• [THE PROBLEM]
For every line in the data below, check for the word "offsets", then state how many lines have it. Answer with the number only.

• [PROVIDED DATA]
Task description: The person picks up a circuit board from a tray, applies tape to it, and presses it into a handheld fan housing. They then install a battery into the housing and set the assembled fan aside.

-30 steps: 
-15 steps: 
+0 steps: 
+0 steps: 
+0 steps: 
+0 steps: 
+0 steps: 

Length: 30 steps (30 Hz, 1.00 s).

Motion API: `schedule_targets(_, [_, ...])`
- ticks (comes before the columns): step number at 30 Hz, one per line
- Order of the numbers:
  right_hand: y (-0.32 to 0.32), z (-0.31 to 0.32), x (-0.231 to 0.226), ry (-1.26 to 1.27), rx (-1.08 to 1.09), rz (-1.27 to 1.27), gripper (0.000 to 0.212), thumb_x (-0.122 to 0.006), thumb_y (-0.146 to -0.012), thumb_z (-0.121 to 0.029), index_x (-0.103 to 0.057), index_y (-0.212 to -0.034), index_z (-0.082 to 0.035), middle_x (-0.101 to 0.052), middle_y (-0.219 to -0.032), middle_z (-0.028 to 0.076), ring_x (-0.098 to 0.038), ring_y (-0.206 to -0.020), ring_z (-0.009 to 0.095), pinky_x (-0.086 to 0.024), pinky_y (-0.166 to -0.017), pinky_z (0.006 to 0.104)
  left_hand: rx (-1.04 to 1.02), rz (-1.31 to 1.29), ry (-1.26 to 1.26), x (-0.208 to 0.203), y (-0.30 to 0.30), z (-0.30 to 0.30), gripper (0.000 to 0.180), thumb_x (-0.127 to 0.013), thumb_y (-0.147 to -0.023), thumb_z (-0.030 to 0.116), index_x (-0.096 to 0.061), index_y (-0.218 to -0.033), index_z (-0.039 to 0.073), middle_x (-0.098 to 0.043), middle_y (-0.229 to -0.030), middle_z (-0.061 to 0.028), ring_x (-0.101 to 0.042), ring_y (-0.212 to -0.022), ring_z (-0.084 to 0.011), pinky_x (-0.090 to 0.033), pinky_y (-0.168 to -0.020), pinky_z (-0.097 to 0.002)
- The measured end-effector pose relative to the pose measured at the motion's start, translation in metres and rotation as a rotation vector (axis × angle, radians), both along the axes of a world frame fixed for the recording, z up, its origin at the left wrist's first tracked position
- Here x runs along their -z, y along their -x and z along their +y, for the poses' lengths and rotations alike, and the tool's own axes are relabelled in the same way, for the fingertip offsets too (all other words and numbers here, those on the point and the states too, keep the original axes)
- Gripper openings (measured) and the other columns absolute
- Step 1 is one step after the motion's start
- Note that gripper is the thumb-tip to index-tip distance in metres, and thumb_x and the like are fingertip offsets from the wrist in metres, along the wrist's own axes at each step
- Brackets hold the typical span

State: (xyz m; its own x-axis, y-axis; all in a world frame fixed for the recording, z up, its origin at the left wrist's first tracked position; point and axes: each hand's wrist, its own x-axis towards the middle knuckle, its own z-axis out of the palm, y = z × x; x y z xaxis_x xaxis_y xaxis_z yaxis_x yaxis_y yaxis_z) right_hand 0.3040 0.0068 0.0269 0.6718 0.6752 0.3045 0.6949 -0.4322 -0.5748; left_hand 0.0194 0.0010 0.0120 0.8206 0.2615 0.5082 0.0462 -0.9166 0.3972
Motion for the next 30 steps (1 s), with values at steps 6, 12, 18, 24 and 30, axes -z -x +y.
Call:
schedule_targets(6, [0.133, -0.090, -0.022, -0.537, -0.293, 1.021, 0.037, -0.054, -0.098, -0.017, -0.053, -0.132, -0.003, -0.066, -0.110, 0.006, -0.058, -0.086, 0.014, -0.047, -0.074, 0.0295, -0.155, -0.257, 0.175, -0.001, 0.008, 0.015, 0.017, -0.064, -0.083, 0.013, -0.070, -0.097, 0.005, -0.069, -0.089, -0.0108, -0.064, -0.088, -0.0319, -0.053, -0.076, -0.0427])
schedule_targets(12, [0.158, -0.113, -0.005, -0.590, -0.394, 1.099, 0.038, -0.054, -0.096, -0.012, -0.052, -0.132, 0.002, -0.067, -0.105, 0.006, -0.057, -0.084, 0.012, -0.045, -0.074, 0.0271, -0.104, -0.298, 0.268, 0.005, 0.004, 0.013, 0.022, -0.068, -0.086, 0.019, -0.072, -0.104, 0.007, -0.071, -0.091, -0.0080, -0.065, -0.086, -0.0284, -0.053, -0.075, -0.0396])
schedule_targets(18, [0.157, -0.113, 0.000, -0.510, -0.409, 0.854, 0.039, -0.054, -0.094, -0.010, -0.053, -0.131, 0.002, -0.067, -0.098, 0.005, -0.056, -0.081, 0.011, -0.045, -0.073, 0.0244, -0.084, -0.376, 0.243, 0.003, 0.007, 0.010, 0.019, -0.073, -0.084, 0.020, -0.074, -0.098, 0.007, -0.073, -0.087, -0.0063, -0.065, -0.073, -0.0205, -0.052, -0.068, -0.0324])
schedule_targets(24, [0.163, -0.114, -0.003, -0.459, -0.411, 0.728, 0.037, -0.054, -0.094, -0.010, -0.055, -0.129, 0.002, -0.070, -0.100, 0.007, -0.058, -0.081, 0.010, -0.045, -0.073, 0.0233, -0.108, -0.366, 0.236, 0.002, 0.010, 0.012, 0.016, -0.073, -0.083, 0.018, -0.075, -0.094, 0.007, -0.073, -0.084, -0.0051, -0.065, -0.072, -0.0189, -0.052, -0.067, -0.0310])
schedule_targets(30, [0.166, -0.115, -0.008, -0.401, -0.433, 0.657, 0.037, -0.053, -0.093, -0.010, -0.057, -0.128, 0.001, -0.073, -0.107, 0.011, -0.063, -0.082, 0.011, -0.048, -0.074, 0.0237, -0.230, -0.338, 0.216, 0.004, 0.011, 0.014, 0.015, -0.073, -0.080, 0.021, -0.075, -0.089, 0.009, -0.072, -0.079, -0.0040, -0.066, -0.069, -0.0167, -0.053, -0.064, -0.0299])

• [OUTPUT OF THE TASK]
2